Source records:
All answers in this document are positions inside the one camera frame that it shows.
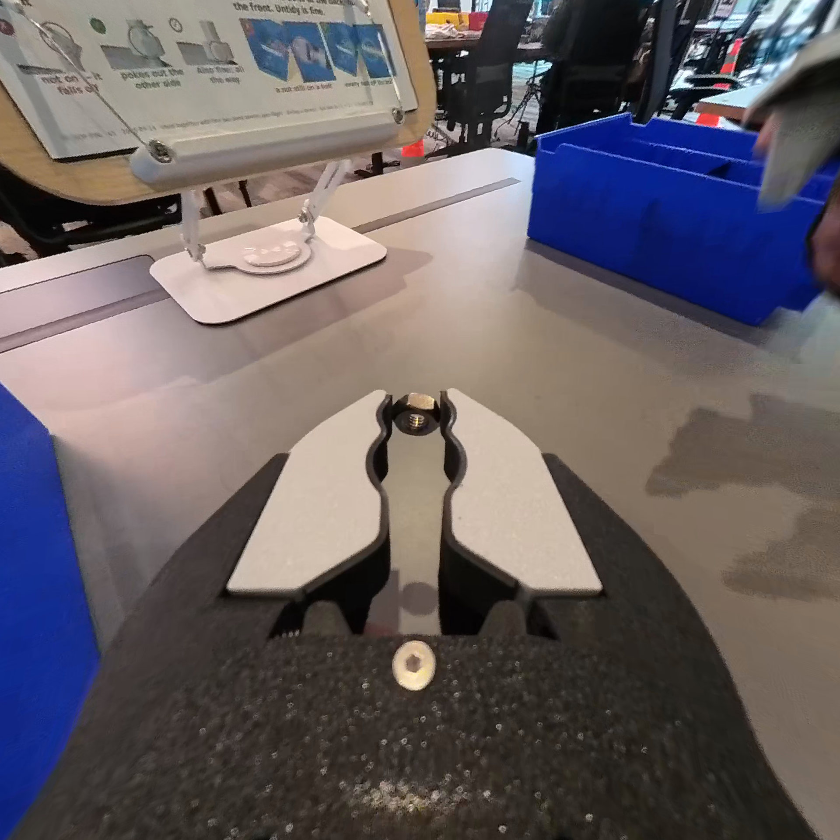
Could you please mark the wooden instruction board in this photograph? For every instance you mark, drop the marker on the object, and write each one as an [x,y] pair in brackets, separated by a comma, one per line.
[407,124]

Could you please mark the steel hex nut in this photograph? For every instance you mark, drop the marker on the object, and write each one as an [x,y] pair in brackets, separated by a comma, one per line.
[413,401]

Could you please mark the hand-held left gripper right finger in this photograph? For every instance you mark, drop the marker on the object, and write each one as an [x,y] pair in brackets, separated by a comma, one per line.
[525,518]

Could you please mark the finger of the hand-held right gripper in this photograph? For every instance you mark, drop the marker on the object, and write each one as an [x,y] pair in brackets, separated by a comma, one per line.
[800,79]

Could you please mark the black office chair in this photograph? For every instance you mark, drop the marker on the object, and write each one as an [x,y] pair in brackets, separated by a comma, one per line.
[479,72]
[682,65]

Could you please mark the orange traffic cone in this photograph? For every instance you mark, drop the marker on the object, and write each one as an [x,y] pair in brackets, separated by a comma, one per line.
[412,154]
[732,59]

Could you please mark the long wooden table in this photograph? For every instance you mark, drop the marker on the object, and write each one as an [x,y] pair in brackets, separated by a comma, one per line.
[728,102]

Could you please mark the blue plastic bin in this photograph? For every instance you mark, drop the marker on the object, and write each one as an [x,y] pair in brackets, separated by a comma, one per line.
[33,590]
[623,216]

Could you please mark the person's right hand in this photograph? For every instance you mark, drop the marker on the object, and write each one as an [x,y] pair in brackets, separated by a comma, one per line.
[828,249]

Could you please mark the printed instruction sheet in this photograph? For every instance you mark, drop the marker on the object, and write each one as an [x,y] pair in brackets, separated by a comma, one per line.
[197,98]

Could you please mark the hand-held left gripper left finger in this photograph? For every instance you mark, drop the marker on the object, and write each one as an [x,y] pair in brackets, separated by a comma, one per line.
[308,518]

→ WHAT TO PRODUCE
Word for word, copy the line containing "Could you please mark the hand-held left gripper left" and each line after it to the end of the records, and nothing besides.

→ RESULT OF THE EXERCISE
Could you please mark the hand-held left gripper left finger in this photograph? For every instance you mark, drop the marker on the object, and write each one as an [x,y] pair in brackets, separated by a comma, one per line.
[308,518]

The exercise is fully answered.